━━━ SOURCE DATA

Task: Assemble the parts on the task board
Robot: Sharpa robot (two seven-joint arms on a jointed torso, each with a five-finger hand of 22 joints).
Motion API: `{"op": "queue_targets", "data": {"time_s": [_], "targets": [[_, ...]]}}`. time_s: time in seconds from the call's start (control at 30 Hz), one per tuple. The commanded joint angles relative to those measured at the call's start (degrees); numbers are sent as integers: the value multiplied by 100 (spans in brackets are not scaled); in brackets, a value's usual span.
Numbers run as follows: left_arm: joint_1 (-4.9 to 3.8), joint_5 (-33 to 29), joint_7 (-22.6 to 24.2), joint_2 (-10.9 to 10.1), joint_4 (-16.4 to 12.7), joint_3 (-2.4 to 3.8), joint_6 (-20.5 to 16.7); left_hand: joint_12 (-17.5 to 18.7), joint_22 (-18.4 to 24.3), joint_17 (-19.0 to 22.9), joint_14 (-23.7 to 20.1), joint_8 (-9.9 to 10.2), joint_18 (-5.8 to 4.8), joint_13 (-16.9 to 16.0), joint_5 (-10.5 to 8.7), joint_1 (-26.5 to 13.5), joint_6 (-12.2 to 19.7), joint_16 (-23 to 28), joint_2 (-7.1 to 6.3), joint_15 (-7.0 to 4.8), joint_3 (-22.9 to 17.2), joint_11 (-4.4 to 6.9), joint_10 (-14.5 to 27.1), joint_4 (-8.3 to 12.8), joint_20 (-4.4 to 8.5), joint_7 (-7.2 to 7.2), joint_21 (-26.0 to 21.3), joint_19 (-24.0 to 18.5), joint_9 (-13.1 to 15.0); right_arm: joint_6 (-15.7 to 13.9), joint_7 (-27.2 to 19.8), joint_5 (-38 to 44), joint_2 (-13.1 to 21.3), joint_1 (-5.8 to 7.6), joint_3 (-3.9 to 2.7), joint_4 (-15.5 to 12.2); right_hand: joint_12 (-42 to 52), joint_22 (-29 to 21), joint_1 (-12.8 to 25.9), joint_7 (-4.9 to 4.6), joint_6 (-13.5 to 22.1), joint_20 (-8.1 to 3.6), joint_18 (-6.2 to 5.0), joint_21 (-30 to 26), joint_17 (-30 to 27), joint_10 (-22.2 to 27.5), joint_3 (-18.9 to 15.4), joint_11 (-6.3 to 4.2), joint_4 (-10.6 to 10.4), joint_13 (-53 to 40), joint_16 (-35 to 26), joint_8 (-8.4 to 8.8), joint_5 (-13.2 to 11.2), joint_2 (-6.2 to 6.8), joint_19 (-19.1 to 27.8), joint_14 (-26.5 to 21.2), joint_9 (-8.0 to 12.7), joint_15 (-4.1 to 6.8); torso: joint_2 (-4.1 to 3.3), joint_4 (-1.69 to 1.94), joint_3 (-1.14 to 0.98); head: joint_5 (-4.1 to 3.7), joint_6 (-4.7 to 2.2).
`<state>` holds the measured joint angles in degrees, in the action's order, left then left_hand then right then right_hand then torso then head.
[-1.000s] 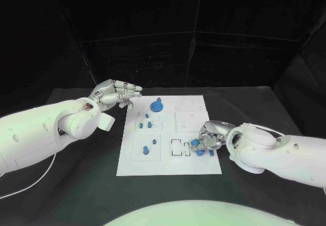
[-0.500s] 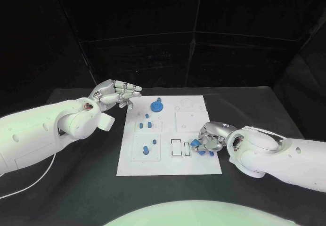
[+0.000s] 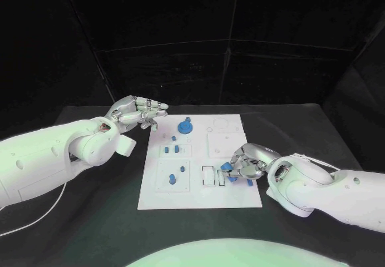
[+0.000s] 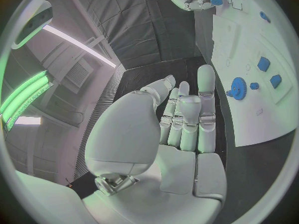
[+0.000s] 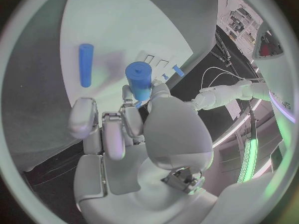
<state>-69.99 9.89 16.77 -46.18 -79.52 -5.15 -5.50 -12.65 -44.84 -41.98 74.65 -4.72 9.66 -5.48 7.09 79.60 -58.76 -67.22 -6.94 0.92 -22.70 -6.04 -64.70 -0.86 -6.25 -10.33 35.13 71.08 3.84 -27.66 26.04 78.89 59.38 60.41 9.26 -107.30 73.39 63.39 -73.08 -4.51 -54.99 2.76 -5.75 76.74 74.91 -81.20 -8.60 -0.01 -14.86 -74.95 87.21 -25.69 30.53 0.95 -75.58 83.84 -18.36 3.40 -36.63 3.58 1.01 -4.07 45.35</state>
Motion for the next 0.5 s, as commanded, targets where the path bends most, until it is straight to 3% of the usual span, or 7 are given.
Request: {"op": "queue_targets", "data": {"time_s": [0.03, 0.33, 0.5], "targets": [[-7, -24, 25, 10, -8, 4, 58, -17, 8, 2, -20, -21, 78, -7, 20, 19, 30, 0, 55, 1, 6, 10, 44, 41, -27, -13, -34, -6, 6, -217, -149, -332, -91, 9, -2, 2, 24, 5, -30, 23, -20, -9, 39, 32, 832, -44, -36, -10, -9, -47, 33, -40, 40, -12, -22, 486, -94, 38, -5, 8, 1, 12, 4], [-6, -24, 26, 17, -7, 3, 63, -17, 8, 2, -20, -21, 78, -7, 20, 19, 30, 0, 55, 1, 6, 10, 44, 41, -27, -13, -34, -6, 6, -90, -104, -441, -434, 8, -3, 127, 32, 13, 105, 24, -22, -10, 41, 36, 837, -60, -119, -9, -124, -70, 35, -57, -18, -36, -26, 486, -121, 37, -8, 5, -3, 44, -8], [-6, -24, 24, 23, -11, 1, 67, -17, 8, 2, -20, -21, 78, -7, 20, 19, 30, 0, 55, 1, 6, 10, 44, 41, -27, -13, -34, -6, 6, 76, 41, -452, -564, 9, -3, 205, 13, 7, 321, 38, -40, -10, 39, 31, 824, -63, -251, -16, -170, -74, 29, -93, -299, -66, -21, 483, -162, 40, -15, 13, 4, 47, -6]]}}
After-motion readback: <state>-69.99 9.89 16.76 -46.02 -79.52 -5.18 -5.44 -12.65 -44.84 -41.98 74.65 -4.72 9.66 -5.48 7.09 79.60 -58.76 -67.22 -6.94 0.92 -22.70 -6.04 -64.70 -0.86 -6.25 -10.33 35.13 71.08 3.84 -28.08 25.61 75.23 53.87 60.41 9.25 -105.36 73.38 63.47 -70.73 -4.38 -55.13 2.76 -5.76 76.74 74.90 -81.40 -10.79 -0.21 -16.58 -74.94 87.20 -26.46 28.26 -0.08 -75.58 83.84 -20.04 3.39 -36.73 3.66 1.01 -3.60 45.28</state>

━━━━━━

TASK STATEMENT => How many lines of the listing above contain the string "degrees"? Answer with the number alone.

TASK ANSWER => 2